Reputation: 2050
In scala I have a list of functions that return a value. The order in which the functions are executed are important since the argument of function n
is the output of function n-1
.
This hints to use foldLeft
, something like:
val base: A
val funcs: Seq[Function[A, A]]
funcs.foldLeft(base)(x, f) => f(x)
(detail: type A
is actually a Spark DataFrame).
However, the results of each functions are mutually exclusive and in the end I want the union of all the results for each function.
This hints to use a map
, something like:
funcs.map(f => f(base)).reduce(_.union(_)

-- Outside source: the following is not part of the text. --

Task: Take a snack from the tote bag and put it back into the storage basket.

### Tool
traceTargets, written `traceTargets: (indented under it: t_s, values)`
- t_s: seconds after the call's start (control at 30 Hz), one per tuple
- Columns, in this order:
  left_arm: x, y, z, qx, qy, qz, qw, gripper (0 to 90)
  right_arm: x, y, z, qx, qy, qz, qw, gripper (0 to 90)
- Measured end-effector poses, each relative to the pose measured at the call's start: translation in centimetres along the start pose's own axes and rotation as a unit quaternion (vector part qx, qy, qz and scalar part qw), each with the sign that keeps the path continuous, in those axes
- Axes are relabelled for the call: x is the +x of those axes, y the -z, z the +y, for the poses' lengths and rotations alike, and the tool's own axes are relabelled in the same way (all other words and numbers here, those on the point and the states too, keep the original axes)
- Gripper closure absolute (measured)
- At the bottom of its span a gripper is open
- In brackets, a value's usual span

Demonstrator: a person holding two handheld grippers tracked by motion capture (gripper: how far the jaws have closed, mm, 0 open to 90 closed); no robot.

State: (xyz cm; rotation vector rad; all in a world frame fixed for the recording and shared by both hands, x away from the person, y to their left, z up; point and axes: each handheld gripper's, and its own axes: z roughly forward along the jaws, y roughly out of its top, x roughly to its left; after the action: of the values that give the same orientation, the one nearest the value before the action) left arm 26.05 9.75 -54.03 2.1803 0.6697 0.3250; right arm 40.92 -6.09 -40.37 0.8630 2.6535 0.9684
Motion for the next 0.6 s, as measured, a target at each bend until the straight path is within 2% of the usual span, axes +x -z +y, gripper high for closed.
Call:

But here each function is applied to base
which is not what I want.
Short: A list of variable length of ordered functions needs to return a list of equal length of return values, where each value n-1
was the input for function n
(starting from base
where n=0
). Such that the result values can be concatenated.
How can I achieve this?
EDIT example:
case class X(id:Int, value:Int)
val base = spark.createDataset(Seq(X(1, 1), X(2, 2), X(3, 3), X(4, 4), X(5, 5))).toDF
def toA = (x: DataFrame) => x.filter('value.mod(2) === 1).withColumn("value", lit("a"))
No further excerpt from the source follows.